Compreendendo o “movimento NoSQL”

Esta é uma ideia fundamentalmente sólida e certamente pode ajudar, mas (dependendo da sua aplicação específica) pode não ser a ideal. Se não houver muito cruzamento entre diferentes usuários, funcionará bem, mas uma vez que haja o seu o aplicativo se torna cada vez mais complexo e você acabará lendo e gravando em ambos os servidores de qualquer forma.

Compreendendo o

Adicionar mais servidores, por exemplo, para dividir o alfabeto em quatro em vez de dois, exigirá a modificação do seu código de acesso, e a migração de todos os dados exigirá potencialmente um tempo de inatividade significativo.
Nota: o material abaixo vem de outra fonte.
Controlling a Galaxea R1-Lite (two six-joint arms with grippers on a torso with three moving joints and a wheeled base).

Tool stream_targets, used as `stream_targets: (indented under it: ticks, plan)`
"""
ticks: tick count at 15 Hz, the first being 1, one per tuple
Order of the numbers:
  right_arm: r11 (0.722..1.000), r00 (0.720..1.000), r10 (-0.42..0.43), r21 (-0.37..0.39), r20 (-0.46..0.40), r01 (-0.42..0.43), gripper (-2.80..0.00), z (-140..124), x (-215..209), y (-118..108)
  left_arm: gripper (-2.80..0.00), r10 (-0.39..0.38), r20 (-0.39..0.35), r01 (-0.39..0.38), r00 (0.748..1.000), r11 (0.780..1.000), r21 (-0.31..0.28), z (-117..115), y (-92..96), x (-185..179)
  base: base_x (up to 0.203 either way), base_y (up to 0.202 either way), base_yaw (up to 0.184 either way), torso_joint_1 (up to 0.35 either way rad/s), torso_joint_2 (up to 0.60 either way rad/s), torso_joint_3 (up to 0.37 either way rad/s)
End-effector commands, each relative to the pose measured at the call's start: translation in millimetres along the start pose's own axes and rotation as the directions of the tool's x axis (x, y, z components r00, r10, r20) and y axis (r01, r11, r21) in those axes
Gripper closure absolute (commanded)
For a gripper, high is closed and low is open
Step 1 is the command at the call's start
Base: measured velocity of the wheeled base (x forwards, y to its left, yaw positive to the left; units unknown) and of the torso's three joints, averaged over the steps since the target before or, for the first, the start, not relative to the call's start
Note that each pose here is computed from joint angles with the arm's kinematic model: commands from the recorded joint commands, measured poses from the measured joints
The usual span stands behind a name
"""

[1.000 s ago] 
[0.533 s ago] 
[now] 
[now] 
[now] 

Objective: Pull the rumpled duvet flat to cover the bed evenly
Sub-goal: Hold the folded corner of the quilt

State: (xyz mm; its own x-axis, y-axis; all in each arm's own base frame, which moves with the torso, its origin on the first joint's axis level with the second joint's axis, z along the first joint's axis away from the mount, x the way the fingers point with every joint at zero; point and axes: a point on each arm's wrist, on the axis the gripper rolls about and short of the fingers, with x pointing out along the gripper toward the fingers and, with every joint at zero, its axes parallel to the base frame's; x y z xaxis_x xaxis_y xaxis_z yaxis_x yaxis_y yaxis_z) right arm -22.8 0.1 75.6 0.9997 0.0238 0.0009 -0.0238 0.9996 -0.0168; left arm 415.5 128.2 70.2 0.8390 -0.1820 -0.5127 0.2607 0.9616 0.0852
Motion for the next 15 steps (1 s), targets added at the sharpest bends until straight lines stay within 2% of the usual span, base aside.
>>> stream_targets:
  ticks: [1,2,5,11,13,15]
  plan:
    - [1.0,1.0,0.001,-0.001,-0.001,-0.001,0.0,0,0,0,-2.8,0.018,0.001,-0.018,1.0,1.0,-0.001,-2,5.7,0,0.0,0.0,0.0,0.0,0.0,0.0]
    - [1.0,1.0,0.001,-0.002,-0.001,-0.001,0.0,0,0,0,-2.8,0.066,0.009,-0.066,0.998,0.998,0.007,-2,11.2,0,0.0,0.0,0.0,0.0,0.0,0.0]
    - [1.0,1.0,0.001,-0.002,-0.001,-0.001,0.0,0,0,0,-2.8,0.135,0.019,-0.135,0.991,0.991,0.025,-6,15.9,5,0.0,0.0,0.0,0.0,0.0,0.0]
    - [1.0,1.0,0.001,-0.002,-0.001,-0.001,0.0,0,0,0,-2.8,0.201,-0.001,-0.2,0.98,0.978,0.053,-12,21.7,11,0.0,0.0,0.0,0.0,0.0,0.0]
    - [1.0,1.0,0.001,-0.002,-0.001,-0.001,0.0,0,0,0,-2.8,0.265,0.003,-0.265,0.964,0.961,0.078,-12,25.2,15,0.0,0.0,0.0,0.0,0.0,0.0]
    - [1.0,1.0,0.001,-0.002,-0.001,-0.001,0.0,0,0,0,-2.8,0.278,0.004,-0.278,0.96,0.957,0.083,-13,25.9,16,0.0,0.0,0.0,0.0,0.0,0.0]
Quando você atinge esse estágio, você precisa começar a se tornar realmente inteligente.

O próximo passo para muitas pessoas é particionar os dados verticalmente também, o que significa dividir os dados itens de dados individuais que você precisa armazenar em porções diferentes e usar um servidor diferente para cada papel.
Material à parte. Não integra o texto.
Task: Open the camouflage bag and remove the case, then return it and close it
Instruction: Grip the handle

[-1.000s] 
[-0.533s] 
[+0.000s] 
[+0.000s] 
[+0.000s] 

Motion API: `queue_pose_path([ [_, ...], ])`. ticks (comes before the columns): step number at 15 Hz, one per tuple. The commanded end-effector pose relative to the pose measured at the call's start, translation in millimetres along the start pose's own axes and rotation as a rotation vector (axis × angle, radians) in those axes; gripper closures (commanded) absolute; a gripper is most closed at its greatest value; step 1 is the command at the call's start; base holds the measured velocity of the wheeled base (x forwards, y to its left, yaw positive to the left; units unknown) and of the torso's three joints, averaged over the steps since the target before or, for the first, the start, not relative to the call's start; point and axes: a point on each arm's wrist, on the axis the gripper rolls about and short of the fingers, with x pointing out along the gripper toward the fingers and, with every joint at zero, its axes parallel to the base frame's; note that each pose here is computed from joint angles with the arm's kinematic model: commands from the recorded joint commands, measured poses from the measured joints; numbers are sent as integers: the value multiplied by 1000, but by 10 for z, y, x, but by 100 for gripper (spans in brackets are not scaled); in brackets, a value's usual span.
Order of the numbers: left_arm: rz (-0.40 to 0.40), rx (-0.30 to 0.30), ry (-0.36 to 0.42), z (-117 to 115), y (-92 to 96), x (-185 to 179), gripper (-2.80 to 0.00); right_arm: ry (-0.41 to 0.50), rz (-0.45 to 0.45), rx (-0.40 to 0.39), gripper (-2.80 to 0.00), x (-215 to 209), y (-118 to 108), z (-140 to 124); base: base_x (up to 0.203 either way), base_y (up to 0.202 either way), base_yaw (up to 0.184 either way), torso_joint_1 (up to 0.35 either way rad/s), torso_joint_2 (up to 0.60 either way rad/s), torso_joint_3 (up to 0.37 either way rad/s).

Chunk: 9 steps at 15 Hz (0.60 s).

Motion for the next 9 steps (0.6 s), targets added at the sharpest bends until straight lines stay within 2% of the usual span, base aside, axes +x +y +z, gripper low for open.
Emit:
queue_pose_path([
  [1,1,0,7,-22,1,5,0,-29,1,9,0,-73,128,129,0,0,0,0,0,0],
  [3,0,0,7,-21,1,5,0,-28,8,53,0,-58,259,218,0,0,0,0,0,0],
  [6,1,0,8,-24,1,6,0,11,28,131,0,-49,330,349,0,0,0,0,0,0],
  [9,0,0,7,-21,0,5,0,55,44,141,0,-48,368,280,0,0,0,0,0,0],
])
O Diagrama 3 mostra um exemplo em que um site permite que seus usuários publiquem atualizações de status e carreguem imagens, e há uma servidor de banco de dados mestre separado para cada uma dessas diferentes tarefas e tipos de dados, em vez de manter todos os dados em um único base de dados.

Gráfico3

Novamente, esse tipo de arquitetura certamente ajudará, mas muitas vezes você ainda precisará de um banco de dados para conter “dados mestres” que precisam ser compartilhados entre todos. todos os outros – por exemplo, nomes de usuário e senhas neste caso – e uma vez que o servidor fica sobrecarregado, você começa a ficar seriamente sem opções.
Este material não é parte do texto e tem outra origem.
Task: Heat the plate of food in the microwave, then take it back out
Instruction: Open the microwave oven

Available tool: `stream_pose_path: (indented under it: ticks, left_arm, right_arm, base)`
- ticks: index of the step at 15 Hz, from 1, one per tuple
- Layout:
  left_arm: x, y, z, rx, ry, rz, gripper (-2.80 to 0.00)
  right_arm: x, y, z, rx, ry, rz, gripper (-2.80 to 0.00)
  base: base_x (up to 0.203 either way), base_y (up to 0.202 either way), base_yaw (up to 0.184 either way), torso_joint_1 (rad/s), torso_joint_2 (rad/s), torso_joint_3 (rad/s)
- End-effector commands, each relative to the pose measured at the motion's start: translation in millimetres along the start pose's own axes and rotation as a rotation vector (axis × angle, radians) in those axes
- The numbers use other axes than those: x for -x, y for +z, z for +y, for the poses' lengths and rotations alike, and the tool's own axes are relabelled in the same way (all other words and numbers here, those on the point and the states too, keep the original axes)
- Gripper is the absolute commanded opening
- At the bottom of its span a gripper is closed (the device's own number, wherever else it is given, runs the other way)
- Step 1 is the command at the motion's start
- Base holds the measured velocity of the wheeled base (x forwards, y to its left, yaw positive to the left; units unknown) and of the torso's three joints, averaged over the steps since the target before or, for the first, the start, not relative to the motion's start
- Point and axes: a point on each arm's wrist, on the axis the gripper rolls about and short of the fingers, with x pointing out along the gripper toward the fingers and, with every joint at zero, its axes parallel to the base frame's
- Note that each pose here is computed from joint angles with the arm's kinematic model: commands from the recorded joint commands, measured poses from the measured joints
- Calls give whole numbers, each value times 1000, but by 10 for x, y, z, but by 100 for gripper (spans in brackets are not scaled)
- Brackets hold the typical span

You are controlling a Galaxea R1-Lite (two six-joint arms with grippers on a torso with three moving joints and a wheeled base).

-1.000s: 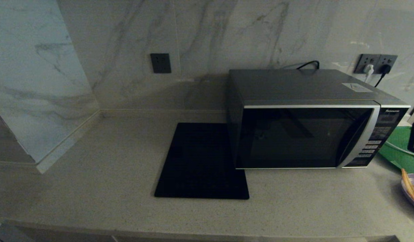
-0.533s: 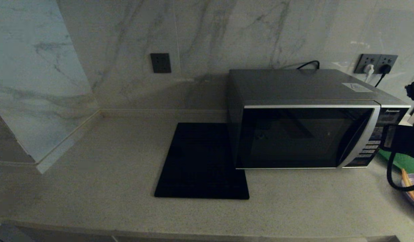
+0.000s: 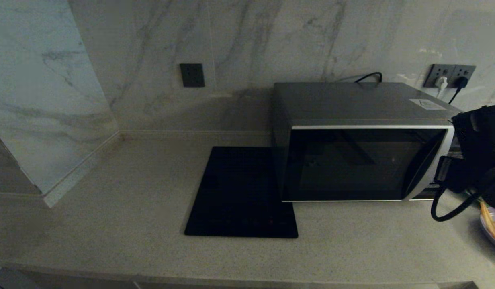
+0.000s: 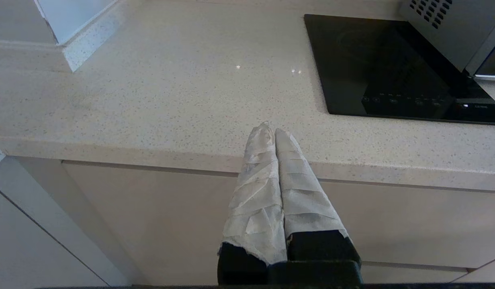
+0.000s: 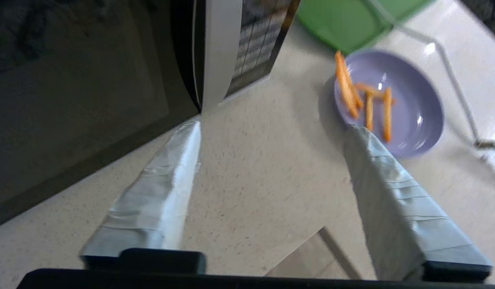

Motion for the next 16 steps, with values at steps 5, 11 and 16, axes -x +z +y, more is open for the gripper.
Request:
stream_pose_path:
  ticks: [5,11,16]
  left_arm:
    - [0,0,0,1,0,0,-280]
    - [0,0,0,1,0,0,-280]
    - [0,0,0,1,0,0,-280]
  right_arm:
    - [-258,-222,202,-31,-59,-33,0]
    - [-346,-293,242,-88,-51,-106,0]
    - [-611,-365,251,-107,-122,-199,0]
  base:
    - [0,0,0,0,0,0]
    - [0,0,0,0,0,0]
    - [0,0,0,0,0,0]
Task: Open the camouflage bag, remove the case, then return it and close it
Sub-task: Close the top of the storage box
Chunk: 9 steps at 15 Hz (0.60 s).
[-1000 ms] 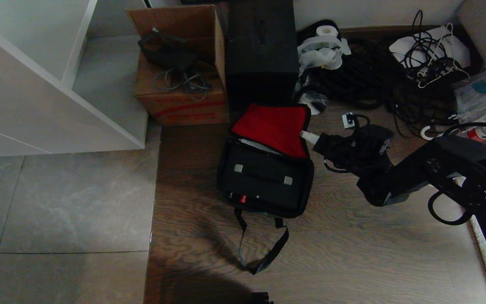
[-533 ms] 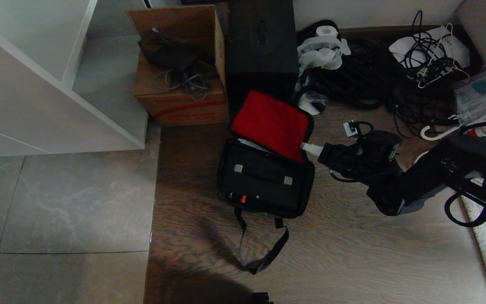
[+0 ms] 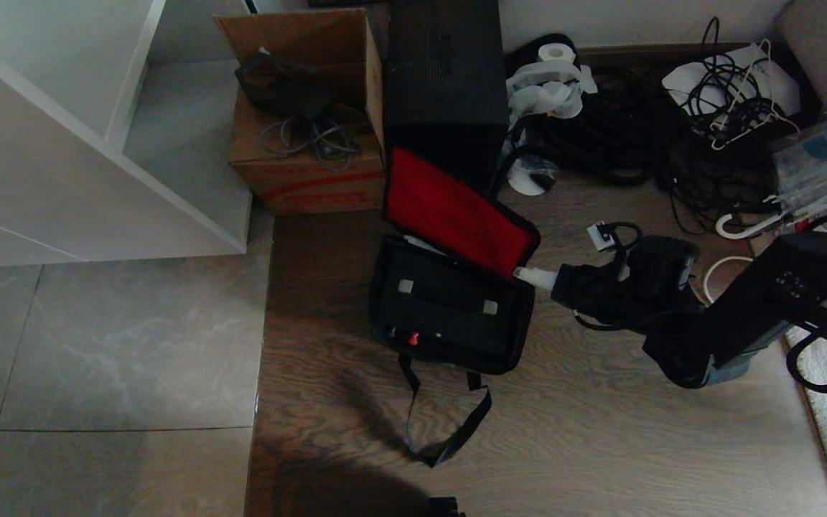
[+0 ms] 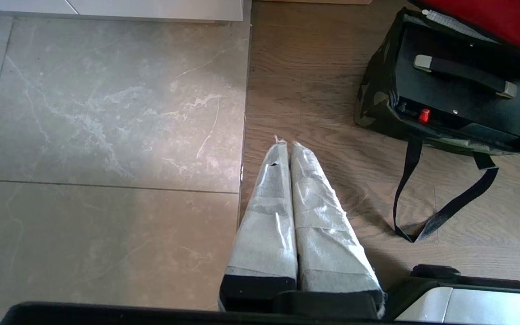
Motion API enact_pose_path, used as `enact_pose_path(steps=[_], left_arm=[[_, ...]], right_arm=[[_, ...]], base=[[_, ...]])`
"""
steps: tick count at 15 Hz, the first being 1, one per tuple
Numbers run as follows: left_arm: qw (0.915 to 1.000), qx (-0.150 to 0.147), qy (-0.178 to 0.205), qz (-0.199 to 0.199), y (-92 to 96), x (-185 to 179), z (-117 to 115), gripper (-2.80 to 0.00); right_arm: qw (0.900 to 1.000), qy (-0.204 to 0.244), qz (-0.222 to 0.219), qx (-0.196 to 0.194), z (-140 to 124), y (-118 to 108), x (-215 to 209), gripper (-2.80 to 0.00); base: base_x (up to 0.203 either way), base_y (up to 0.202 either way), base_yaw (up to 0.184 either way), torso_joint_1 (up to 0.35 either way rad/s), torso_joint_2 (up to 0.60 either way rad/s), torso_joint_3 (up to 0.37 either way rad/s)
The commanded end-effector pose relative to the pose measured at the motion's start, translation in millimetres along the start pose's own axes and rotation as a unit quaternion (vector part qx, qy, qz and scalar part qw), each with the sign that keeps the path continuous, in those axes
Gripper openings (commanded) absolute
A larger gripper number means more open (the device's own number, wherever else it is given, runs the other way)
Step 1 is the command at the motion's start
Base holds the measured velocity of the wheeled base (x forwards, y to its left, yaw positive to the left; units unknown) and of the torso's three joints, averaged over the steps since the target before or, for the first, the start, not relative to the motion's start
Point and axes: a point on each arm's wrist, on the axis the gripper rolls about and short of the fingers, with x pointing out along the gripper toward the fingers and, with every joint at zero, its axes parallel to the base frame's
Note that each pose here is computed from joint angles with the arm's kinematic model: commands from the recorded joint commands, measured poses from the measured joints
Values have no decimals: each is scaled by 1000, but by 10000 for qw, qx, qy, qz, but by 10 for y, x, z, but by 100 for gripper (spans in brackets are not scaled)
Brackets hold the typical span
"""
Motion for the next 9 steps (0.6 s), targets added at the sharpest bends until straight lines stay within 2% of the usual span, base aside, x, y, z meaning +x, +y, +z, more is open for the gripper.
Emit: enact_pose_path(steps=[1,9], left_arm=[[10000,-3,40,3,1,6,-25,-280],[10000,-3,40,3,1,6,-25,-280]], right_arm=[[9999,133,75,32,-44,28,-52,-280],[9963,706,-155,-470,-338,-92,-133,-280]], base=[[0,0,0,0,0,0],[0,0,0,0,0,0]])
Muitas pessoas incrivelmente inteligentes têm pensado neste problema há muito tempo, e uma série de surgiram alternativas, muitas delas construídas em torno do conceito de dados “eventualmente consistentes”. loja.

A ideia aqui é que você tenha várias instâncias de todo o banco de dados, que geralmente são distribuídas geograficamente, um está no Reino Unido, um na costa oeste dos EUA, um na costa leste e assim sobre. Tanto as leituras quanto as gravações podem vir e ir para qualquer um desses armazenamentos e, com o tempo – e esperançosamente, não muito tempo – quaisquer alterações feitas em um são propagadas para todos os outros.

Porém, isso não precisa acontecer de forma absolutamente imediata, daí o termo “eventualmente” consistente.

À primeira vista, isso não parece uma boa ideia, porque certamente você deseja que todos os armazenamentos de dados contenham informações idênticas o tempo todo, não é? Na prática, porém, é uma solução atraente em muitas áreas de aplicação. Primeiro de tudo, “eventualmente” na verdade não precisa significar “dentro de vários dias”, e geralmente uma mudança para qualquer dado seria propagado em um espaço de tempo relativamente curto – normalmente, menos de um segundo.

Para muitas aplicações comerciais, não ter dados novos ou alterados disponíveis de forma absolutamente instantânea não é um problema. Considere um aplicativo como o Facebook: se Alice mudar seu perfil escrevendo para um dos armazenamentos de dados, e Bob não perceber essa mudança por um ou dois segundos, isso será o fim do mundo? Na verdade. A mudança será propagada para o armazenamento de dados que Bob está lendo muito rapidamente e, certamente, na próxima vez que ele atualizar a página, verá o status atualizado.

Por outro lado, você certamente não poderia empregar tal sistema para um site de banco on-line, onde esses poucos segundos de atraso poderiam invalidar completamente uma transação. Mas para a maioria das redes sociais e aplicativos de comércio eletrônico existentes, é bom o suficiente.

NoSQL

Então, qual é essa ideia “NoSQL”? Bem, isso decorre do fato de que a maioria das soluções eventualmente consistentes que existem por aí não usam realmente SQL – Structured Query Language, usada por sistemas de gerenciamento de banco de dados relacional para manipular dados – em todos.